Wednesday, October 5, 2016

Being the Verb...Becoming the Noun

No one lives in her head more than me.

I have an extraordinary gift for analyzing the shit out of nearly every mountain and mole hill I encounter...real or perceived.

I create hypothetical fantasties, proverbial pro and con check lists, wish lists, back-up plans, worst case scenarios...you name it...I've thought it through.

If you value intellect, discourse and lunatic-laden strategy, I'm your girl.

But if you want to get shit done, well...

Listening to one of my favorite podcasts while running errands, I heard the incomparable actress, Ellen Burstyn interview the equally incomparable activist, Gloria Steinem on "Death, Sex and Money."  Both women are in their 80's, staring down an impressive amount of life lived with both hope and regret.  With no intentions to stop working and living purposefully in the world, they purported a concept that I became fixated on...

Be the verb until you become the noun.

I began to tear up on my way into Trader Joe's.

This simple example of living has unconsciously permeated the way I DO everything in my life. 

I had no idea how to be a mother and so I just started mothering.  I got up when the baby cried and nursed her.  I made sure that they had help with their homework and cheered on the football field.  I listened to piano keys bang out notes that made sense and others that were getting there.  I showed up.  Day after day.  Year over year.  Until one day, I legitimately felt like it was fair to call me a mother.  Not a perfect one--not by a long shot--but a mother...one who mothers.

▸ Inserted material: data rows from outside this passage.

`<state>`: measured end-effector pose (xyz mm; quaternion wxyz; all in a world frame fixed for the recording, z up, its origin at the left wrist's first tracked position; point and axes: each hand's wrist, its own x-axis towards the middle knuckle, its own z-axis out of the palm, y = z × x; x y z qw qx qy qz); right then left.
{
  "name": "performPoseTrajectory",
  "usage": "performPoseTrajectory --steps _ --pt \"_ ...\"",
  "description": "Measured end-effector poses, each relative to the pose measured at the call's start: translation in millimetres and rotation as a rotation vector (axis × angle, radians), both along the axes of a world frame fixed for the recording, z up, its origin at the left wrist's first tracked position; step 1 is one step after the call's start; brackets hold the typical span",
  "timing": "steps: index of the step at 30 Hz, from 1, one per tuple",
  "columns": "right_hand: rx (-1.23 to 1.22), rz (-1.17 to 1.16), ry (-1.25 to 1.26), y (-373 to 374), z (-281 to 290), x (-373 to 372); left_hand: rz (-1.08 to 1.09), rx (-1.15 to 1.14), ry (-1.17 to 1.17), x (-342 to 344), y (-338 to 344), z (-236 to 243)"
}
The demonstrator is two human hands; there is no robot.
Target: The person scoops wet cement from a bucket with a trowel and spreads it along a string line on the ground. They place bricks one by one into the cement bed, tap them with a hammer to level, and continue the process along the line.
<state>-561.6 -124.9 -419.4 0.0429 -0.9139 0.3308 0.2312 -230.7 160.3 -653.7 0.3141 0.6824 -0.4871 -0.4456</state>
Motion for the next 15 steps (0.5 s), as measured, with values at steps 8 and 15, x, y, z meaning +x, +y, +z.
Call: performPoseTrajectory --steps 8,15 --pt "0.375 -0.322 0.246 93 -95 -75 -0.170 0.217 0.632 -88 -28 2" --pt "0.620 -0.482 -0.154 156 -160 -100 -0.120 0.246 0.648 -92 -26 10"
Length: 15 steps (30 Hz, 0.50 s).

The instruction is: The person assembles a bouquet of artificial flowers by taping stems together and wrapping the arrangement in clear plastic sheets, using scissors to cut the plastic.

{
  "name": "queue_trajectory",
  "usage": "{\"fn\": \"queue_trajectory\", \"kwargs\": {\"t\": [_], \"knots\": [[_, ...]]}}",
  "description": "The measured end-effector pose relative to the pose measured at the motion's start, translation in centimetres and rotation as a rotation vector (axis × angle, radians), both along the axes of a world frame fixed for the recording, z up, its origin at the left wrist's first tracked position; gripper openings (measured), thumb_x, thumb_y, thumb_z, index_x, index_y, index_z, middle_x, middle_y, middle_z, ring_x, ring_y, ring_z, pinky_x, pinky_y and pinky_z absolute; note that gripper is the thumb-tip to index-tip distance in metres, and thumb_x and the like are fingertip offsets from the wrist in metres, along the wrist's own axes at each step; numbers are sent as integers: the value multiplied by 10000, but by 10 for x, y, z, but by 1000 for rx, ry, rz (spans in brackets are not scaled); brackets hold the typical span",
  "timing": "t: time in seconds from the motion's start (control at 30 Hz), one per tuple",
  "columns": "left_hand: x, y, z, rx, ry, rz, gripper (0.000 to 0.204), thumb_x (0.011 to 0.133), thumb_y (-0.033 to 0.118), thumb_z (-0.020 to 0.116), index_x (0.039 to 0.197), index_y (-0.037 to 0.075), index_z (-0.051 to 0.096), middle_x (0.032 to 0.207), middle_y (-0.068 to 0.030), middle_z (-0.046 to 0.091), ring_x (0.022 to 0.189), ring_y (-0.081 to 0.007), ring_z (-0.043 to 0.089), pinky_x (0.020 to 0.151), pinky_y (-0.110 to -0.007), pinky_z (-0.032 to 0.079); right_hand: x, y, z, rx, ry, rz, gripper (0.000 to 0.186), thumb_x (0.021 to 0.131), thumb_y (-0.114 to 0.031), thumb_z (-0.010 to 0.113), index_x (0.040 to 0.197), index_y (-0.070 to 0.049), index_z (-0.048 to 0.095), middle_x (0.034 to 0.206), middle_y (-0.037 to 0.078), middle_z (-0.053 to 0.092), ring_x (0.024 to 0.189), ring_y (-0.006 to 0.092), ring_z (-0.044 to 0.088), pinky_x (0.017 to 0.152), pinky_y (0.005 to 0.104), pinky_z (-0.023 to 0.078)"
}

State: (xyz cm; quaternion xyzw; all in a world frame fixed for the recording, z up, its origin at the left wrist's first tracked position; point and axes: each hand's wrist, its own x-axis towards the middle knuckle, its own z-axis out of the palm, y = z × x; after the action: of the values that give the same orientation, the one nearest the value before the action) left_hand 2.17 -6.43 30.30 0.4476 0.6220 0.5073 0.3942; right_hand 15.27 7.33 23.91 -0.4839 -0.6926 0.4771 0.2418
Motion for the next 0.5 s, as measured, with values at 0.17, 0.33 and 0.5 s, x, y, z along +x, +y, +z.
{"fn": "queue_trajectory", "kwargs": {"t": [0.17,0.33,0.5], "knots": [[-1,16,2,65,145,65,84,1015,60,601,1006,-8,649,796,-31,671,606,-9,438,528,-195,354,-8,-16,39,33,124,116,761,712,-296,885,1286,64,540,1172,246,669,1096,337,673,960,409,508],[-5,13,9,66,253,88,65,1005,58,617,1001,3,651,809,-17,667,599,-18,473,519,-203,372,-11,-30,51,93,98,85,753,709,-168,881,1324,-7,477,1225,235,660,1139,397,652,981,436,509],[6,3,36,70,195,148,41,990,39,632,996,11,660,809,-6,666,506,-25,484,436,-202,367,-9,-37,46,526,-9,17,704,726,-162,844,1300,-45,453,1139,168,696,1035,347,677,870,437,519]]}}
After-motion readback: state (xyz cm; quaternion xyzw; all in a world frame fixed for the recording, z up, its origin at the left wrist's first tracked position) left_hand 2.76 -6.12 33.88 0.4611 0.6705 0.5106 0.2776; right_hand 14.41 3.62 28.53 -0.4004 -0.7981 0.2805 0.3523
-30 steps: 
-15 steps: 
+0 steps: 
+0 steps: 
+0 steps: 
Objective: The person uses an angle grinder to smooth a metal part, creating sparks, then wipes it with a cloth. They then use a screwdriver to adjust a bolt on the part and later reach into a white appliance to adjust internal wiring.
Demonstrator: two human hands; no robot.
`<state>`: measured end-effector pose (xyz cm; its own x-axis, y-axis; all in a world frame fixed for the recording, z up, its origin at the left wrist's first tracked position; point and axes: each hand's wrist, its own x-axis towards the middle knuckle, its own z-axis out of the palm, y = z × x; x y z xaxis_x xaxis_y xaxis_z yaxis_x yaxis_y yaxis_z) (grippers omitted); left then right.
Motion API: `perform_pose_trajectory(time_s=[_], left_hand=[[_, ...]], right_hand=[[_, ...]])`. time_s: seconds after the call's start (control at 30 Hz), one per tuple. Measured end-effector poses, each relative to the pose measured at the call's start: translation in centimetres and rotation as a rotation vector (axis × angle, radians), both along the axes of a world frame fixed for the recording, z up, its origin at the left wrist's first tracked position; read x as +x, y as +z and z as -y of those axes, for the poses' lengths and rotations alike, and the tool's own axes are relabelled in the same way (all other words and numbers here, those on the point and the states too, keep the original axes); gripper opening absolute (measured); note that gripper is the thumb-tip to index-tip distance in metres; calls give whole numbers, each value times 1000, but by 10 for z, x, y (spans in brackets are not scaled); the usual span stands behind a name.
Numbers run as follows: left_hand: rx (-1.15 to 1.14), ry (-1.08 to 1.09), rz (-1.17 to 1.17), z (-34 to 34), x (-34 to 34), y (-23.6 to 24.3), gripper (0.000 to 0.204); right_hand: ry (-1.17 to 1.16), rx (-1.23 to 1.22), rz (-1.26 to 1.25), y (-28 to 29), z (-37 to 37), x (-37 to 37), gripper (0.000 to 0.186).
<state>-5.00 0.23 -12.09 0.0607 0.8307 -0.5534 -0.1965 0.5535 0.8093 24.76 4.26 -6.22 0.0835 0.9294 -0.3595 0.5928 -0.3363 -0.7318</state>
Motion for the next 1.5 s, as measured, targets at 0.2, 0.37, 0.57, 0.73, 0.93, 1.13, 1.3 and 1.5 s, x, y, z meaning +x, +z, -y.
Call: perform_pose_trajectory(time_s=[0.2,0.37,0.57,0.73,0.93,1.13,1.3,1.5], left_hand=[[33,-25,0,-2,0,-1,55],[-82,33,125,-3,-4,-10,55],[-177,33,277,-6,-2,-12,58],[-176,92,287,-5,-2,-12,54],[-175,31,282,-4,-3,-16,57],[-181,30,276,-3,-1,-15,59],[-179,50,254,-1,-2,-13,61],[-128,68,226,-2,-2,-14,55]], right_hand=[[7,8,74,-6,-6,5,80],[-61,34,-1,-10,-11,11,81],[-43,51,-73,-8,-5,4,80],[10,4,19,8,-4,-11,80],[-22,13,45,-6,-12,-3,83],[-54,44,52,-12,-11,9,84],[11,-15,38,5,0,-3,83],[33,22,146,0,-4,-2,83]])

Five years ago, I wanted to inhabit my body again.  I bought a pair of running shoes.  Loaded some songs on an iPod.  Borrowed a Garmin and tried to make it around the block.  I ran nearly every day seeing the sun rise, my shins catch on fire, my hips hurt, my back ache, pounds shed and my confidence restored.  I just went through a dresser drawer and decided to donate several of my race shirts.  Looking at the overflowing bag, I felt like I could call myself a runner.  Not an elite athlete--but a runner....one who runs.

At the same time, I started running, I began publicly writing a blog..."Kelly's Hot Mess."  I felt like a fraud...but I was desperate to no longer be an isolated, stay-at-home mother and to have some accountability with putting pen to paper or keystroke to the web.  Over 600 posts later, I feel like a writer.  Not a Penguin press-worthy author--but a writer....one who writes.

And so it is, that in spite of myself, the best things I have accomplished have come when I just start doing them, especially, when I have no fucking idea WHAT I'm doing.  When I listen to that tiny part of my heart that says, "just try it for five minutes...if you hate it, you can always stop, what do you have to lose?"

In the doing or the being, I get out of my head and back to my heart and my hands and my legs and slowly, bit by bit, me as the verb, eventually, becomes me as the noun--one I can claim and identify with.

As I watch my 6th, 4th and Kindergartner growing up, taking on new challenges, with far less baggage than me, I realize that this process of doing until we become is the only way that true change ever manifests itself. 

No one is ever ready...EVER.  We must stop using that language.  We need to strip it out of our vocab.  The best teachers and lessons have almost never come when we are ready.  They greet us when we least expect it, primarily because we bothered to show up and welcome them into our worlds....mole hills and mountains alike.